We are just like those people in Nazareth or ancient Israel. We are fine with a preacher saying how those poor people in Africa, Nepal, or Iran need the Gospel. We accept and understand that. While we pray for them our community is falling apart around us and we are just sitting around saying I sure wish Jesus would return and rapture us. By saying that we are actually saying that we do not believe in God. By even uttering words similar to that we are actually saying that we give up, that we do not trust that God can do what He says He can do. We are not supposed to sit back and wait for the Messiah to come, we are supposed to spread the Kingdom of God. Yet instead of focusing on the kingdom we get trapped in the world’s ideas of politics, economics, and philosophy. We watch the news and hear of Egypt rioting and we want to send drones in to level the nation instead of sending ministers. We hear of shootings and we want to ban guns instead of going into the city to help get kids out of or prevent them from joining gangs. The church is forgetting what is important in God’s economy. It is not about money or power but lives. It is not about controlling but serving others. It is not about letting the world rot in their sin but to minister to them and anointing them with the healing oils of Christ.

 

We often get caught up in the image of things, instead of getting caught up in the truth. We want a big thriving church because that gives us the image of a strong spiritual life. The image is just a mask if we do not truly have the reality. Our church will not grow unless we are true to ourselves and to God. We have gone too long trying to be something we are not. We are Friends, we have a history and a legacy that is beautiful; one that promotes simplicity of life, peace, integrity in word and deed, community, and equality of all people before God. I have said that our spiritual ancestors tried to distill Christianity down to the most pure and essential forms and in that process they found prayer, worship, and ministry to be that expression. Those are the activities Jesus himself participated in. He withdrew often to pray, He made it His custom to worship, and He ministered to those marginalized by society.

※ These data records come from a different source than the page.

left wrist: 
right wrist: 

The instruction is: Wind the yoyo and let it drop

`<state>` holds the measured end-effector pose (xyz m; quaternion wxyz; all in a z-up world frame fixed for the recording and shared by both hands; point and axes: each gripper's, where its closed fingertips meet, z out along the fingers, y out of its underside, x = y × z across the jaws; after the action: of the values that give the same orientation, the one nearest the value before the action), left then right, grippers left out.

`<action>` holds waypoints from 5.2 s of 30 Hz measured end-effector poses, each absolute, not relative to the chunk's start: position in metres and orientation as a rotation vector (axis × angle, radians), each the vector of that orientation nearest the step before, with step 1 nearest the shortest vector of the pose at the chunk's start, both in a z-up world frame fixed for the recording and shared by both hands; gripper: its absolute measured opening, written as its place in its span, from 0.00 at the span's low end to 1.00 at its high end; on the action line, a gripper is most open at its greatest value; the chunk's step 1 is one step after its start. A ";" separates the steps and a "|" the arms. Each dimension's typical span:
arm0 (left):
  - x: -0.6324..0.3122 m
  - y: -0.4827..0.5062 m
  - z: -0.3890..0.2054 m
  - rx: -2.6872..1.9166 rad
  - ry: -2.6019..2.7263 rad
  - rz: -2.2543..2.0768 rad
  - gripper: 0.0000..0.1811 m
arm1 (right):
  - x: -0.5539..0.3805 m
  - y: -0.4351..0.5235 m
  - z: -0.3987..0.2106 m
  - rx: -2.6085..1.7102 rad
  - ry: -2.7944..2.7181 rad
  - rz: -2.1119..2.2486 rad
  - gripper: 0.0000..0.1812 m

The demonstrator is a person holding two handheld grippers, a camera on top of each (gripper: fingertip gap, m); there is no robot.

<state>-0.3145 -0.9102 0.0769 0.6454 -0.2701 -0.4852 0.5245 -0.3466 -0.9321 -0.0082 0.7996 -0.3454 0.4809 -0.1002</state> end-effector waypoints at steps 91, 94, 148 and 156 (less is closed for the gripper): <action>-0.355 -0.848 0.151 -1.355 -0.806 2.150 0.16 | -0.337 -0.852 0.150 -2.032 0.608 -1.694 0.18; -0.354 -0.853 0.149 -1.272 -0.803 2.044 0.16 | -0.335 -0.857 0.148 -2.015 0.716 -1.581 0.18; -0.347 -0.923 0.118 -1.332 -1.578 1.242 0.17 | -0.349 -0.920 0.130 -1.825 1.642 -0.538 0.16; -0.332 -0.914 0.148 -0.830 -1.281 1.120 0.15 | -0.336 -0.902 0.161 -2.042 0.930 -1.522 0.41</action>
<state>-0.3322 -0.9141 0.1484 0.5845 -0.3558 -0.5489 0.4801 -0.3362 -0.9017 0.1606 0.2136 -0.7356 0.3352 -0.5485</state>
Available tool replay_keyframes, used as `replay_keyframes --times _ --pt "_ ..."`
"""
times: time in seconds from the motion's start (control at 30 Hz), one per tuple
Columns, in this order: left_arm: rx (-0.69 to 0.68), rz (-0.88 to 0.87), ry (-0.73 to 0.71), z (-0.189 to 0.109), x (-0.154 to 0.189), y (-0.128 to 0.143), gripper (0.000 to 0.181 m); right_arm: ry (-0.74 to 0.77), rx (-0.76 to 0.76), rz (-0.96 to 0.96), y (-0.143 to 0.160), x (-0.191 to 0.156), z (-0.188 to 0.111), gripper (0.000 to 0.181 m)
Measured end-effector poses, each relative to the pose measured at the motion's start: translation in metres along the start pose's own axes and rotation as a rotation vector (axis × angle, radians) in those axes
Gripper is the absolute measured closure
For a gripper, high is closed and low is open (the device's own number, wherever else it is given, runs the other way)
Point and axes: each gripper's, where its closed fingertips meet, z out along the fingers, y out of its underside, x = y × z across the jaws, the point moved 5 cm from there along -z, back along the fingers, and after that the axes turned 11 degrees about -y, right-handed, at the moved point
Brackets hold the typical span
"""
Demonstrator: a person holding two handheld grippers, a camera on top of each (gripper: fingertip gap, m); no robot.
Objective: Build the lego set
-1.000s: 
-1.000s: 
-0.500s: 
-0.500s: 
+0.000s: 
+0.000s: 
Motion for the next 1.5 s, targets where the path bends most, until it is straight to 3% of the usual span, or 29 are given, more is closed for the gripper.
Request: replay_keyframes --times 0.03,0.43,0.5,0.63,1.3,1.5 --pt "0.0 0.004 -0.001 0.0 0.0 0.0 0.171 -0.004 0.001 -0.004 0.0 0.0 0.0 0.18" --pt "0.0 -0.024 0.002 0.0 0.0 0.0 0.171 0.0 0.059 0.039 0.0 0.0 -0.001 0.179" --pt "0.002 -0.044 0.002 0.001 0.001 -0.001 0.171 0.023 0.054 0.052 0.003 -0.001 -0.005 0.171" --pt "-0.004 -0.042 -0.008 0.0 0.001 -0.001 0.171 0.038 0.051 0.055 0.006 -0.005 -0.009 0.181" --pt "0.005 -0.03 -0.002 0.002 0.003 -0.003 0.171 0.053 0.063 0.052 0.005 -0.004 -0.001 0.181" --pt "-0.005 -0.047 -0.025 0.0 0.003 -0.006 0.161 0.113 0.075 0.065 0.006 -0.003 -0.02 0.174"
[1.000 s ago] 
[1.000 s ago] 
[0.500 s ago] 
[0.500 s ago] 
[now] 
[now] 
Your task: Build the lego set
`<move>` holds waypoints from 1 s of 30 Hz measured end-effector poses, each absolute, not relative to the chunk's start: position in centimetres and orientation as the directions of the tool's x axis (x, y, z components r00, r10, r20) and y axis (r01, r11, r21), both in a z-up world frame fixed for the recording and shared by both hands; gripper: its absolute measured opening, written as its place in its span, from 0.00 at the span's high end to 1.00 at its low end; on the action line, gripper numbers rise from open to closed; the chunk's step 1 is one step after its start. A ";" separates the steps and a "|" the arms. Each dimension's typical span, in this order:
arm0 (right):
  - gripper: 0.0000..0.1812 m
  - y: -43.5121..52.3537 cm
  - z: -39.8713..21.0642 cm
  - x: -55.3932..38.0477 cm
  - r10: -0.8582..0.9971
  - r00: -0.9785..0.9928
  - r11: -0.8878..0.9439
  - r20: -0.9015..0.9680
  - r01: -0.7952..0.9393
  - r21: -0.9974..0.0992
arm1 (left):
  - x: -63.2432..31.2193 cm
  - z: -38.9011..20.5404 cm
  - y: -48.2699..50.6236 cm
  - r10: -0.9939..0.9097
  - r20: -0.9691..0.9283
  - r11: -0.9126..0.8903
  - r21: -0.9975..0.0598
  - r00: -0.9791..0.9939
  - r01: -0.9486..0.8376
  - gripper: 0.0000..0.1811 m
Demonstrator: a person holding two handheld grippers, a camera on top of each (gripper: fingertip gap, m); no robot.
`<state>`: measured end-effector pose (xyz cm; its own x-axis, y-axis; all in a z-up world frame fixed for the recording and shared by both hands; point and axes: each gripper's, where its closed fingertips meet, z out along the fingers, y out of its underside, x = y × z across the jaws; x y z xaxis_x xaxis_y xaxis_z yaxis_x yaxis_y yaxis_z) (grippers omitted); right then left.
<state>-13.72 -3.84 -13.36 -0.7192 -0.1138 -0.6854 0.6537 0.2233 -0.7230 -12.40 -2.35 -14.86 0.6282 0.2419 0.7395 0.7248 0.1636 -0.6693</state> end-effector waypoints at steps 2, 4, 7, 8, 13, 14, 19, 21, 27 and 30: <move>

Those men 2000 years ago sought to throw Jesus, their King, off a cliff, and we ask why? It was because Jesus told them that they had the words all right but the actions all wrong. It does not matter if we have the correct theology if we are not willing to live that theology out. Jesus wants us to bless those around us, like the widow Zarephath. He wants us to open up our meetinghouses and bring healing to those that oppose us like Elisha did with the Naaman. This begins with recognizing what the image and the truth are, to learn the difference between the tools and the products. The Friends Church will grow in the future, but only when we open our lives to the Spirit’s leading and follow Him even when that leading seems like it is coming from the most unlikely of places from the least likely people. It will come when we become a people Loving God, Embracing the Holy Spirit, and Living the Love of Christ with others.